En particulier – explique une note de Palazzo Chigi – le texte définit le règlement pour l'identification des activités d'importance stratégique pour le système de défense et de sécurité nationale.
La disposition permet d'appliquer les pouvoirs spéciaux délégués au Premier ministre sur proposition du ministre de la défense et, dans le cas d'entreprises contrôlées par l'État, sur proposition du ministre de l'économie. La condition préalable à l'exercice de ces compétences est l'existence d'une menace de "préjudice grave" aux intérêts essentiels de la défense et de la sécurité nationales.
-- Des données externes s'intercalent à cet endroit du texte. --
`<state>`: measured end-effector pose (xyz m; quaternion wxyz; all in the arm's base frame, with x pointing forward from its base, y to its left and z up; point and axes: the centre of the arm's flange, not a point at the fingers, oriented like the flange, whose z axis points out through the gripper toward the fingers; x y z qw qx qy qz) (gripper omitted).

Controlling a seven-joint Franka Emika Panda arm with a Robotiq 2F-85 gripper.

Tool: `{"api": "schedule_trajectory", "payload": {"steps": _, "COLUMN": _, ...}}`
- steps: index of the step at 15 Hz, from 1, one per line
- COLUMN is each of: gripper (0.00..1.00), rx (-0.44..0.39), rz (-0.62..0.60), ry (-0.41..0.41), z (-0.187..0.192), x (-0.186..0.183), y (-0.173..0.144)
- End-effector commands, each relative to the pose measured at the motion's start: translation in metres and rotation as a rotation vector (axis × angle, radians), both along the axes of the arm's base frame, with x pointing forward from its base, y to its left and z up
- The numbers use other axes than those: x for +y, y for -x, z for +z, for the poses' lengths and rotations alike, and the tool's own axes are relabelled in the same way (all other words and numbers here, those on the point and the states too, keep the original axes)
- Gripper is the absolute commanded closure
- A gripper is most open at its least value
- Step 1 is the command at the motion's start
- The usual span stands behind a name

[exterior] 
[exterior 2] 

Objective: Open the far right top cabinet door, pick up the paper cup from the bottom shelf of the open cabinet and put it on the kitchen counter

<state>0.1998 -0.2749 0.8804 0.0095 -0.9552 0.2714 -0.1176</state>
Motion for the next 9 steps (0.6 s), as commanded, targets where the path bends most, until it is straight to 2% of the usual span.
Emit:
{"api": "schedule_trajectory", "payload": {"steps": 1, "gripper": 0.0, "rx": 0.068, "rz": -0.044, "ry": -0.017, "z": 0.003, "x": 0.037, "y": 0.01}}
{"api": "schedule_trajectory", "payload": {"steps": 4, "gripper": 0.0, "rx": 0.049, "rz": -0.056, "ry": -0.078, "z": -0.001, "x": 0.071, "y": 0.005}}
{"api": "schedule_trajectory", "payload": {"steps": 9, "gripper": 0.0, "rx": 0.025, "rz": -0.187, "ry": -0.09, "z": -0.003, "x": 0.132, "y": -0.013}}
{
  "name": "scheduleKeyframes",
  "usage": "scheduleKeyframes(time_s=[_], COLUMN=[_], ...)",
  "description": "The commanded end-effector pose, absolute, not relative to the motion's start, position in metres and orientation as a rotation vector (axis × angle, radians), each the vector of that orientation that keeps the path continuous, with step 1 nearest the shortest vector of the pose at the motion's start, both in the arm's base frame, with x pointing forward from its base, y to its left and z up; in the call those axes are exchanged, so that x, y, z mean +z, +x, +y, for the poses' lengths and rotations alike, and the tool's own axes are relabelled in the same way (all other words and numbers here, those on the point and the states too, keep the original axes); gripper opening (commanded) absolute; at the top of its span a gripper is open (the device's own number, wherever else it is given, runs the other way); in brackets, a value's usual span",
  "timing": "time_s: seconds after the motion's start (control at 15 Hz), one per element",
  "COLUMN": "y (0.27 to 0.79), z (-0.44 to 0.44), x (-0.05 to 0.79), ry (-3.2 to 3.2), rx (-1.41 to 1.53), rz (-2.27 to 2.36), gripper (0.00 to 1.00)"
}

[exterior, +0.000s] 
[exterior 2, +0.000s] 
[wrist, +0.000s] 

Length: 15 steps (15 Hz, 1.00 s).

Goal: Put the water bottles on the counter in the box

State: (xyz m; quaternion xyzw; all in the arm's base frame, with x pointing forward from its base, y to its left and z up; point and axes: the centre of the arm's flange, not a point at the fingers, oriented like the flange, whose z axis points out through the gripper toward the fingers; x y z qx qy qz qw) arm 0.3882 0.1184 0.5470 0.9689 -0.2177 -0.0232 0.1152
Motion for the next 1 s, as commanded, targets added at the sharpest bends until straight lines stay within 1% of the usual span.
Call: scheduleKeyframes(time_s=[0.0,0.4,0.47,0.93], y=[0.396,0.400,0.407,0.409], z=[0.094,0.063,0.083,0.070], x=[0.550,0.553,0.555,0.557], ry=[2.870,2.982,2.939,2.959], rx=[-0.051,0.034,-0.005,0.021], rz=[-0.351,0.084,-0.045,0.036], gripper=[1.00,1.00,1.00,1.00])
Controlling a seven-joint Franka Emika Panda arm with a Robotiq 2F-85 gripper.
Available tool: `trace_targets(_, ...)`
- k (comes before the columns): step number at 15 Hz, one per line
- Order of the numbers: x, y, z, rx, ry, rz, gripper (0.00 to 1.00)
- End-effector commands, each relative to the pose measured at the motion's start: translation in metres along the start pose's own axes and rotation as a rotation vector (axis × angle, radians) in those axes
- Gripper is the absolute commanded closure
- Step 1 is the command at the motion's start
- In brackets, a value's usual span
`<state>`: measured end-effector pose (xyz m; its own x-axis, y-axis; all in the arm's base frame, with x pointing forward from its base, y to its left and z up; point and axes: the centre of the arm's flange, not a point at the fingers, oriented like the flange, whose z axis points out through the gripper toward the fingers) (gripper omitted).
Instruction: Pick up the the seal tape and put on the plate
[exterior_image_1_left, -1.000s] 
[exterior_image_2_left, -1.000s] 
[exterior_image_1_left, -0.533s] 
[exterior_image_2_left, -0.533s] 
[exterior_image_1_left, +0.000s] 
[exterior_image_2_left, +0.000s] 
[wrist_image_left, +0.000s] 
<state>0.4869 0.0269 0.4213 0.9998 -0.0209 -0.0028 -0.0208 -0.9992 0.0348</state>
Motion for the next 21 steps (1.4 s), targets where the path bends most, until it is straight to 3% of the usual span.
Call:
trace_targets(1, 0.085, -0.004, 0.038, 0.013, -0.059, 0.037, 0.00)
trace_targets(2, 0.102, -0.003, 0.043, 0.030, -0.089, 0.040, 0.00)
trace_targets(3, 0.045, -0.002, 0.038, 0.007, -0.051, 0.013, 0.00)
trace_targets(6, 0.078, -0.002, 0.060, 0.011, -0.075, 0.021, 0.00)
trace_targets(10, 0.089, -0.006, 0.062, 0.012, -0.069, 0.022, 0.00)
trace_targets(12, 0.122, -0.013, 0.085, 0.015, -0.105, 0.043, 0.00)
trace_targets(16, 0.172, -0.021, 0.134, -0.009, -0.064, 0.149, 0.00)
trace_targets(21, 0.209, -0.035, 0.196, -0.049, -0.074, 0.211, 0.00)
« Fondamentalement – explique Palazzo Chigi – le Premier ministre peut exercer ses 'pouvoirs spéciaux' en imposant des conditions spécifiques à l'achat d'actions ; opposer son veto à l'adoption des décisions d'entreprise les plus importantes ou à l'application de conditions particulières, si elles sont suffisantes pour garantir une protection adéquate ; opposition à l'achat de participations atteignant un niveau tel qu'il compromettrait les intérêts protégés selon des appréciations à faire au cas par cas, puisqu'il n'est pas possible de recourir à des cas abstraitement prédéterminés (exemple : fixation de seuils minimaux de pertinence)".
Avant d'entrer en vigueur, le décret sera soumis à l'avis du Conseil d'Etat et communiqué aux Commissions.